DEV Community

Cover image for Develop a Video Chat App with WebRTC, Socket.IO, Express and React.
Eyitayo Itunu Babatope
Eyitayo Itunu Babatope

Posted on • Updated on

Develop a Video Chat App with WebRTC, Socket.IO, Express and React.

INTRODUCTION

In 2013, Google developed Web Real-Time Communication (WebRTC) technology for peer-to-peer communication. WebRTC enables web browsers to capture audio and video, exchange data, and conduct teleconferencing without plugins or intermediaries. WebRTC achieves these through APIs and protocols that interact with one another. WebRTC media streaming, when used with SocKet.IO, will produce an application that streams media and exchanges data instantly.
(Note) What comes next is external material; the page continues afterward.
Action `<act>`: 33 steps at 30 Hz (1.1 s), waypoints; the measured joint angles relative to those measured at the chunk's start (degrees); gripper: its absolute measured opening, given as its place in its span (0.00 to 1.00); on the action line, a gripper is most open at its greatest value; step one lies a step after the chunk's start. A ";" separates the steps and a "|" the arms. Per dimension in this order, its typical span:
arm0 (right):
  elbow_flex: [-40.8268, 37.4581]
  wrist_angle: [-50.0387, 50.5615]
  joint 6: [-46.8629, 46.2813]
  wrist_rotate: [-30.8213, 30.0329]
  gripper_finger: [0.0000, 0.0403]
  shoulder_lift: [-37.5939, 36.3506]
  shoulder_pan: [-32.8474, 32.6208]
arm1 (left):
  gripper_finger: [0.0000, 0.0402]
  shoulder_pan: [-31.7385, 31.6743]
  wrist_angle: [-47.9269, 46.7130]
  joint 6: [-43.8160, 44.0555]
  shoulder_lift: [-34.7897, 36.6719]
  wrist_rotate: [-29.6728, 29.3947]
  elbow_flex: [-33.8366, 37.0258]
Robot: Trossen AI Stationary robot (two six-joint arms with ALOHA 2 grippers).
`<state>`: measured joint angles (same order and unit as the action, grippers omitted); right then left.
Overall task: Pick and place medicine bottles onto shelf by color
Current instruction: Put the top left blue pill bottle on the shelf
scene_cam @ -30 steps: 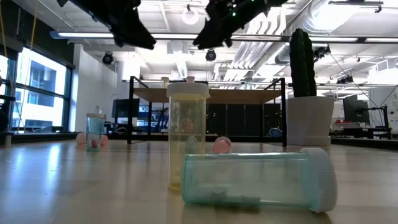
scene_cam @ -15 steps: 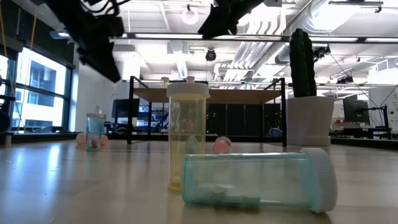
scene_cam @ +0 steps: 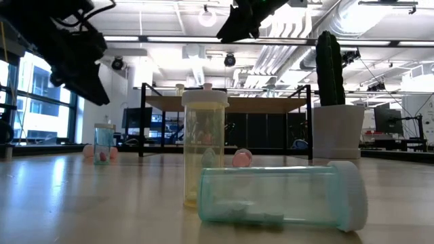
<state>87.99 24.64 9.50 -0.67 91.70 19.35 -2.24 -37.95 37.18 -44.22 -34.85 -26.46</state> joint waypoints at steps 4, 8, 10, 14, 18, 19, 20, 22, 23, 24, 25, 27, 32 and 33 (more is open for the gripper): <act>0.00 0.00 0.00 0.00 0.46 0.00 -0.02 | 0.46 1.09 2.43 1.74 0.80 -1.27 3.64; 0.00 0.02 0.00 0.00 0.46 0.00 -0.02 | 0.46 1.27 3.23 3.21 0.75 -1.42 6.38; 0.00 0.02 0.00 0.00 0.46 0.00 -0.02 | 0.46 1.11 3.48 4.49 0.75 -1.44 7.55; 0.00 0.02 0.00 0.00 0.46 0.02 -0.02 | 0.46 1.05 3.46 6.22 0.73 -1.92 9.14; 0.00 0.02 0.00 0.00 0.46 0.02 -0.02 | 0.46 1.05 4.69 8.97 0.63 -4.32 10.26; 0.00 0.02 0.00 0.00 0.46 0.02 -0.02 | 0.46 1.03 5.63 9.58 0.62 -4.62 10.65; 0.00 0.02 0.00 0.00 0.46 0.02 -0.02 | 0.46 1.03 6.57 9.91 0.62 -4.86 11.10; 0.00 0.02 0.00 0.00 0.46 0.02 -0.02 | 0.46 0.86 8.81 10.24 0.62 -4.89 12.21; 0.00 0.02 0.00 0.00 0.46 0.02 -0.02 | 0.46 0.53 9.82 10.25 0.60 -4.86 12.66; 0.00 0.02 0.00 0.00 0.46 0.02 -0.02 | 0.46 -0.04 10.37 10.25 0.59 -4.87 12.93; 0.00 0.02 0.00 0.00 0.46 0.02 -0.02 | 0.46 -0.72 10.74 10.23 0.57 -5.01 13.06; 0.00 0.02 0.00 0.00 0.46 0.02 -0.02 | 0.46 -2.41 10.97 9.72 0.51 -5.26 13.07; 0.00 0.04 -0.15 0.00 0.46 0.04 -0.02 | 0.46 -7.48 11.64 4.95 0.51 -2.47 13.07; 0.00 0.02 -0.22 0.02 0.46 0.04 -0.02 | 0.46 -8.55 11.90 3.71 0.51 -1.70 13.09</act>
<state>87.99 24.67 9.28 -0.64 91.74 19.33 -10.79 -26.04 40.89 -43.70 -36.56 -13.37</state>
Socket.IO is a library that provides low latency bi-directional communication between client and server. Socket.IO is built on WebSocket, a communication protocol that provides full-duplex and low-latency communication between the server and browser. In this article, readers will learn how to build a video chat application using WebRTC and Socket.IO. This article is for web developers who wish to develop web applications that can stream media between two computers in real time without installing any plugins.

Prerequisite

This article assumes the reader is familiar with setting up an Express NodeJS server, Socket.IO, a working knowledge of React.js, JavaScript, and CSS. We created the UI of the video chat using React and vanilla CSS, while we created the signaling server using Express and Socket.IO.

Contents

  • WebRTC Media Streaming Concept
  • Advantages of WebRTC
  • Drawbacks of WebRTC
  • Socket.IO Concept
  • Advantages of Socket.IO
  • Drawbacks of Socket.IO
  • Socket.IO Signaling Server setup
  • WebRTC Setup
  • Video Chat UI
  • Conclusion

WebRTC Media Streaming Concept

At the top level, WebRTC media streaming occurs in four phases:

  1. Offer.
  2. Signaling.
  3. Answer.
  4. Data exchange between two browsers.

WebRTC uses Session Description Protocol(SDP) to create an offer and answer mechanism. SDP provides a profile of your device to other users trying to connect to your device. SDP is a text-based protocol, that contains information about the type of media stream, codec, transport layer, and other information.

To make an offer, a WebRTC peer connection object is created and takes an optional parameter. The optional parameter contains the configuration for the Interactive Connectivity Establishment Protocol(ICE) servers. ICE finds the shortest path for media to travel between two peers. ICE helps devices connect across the internet, and overcome NAT(Network Address Translator), firewalls, and anything that can hinder peer-to-peer communication.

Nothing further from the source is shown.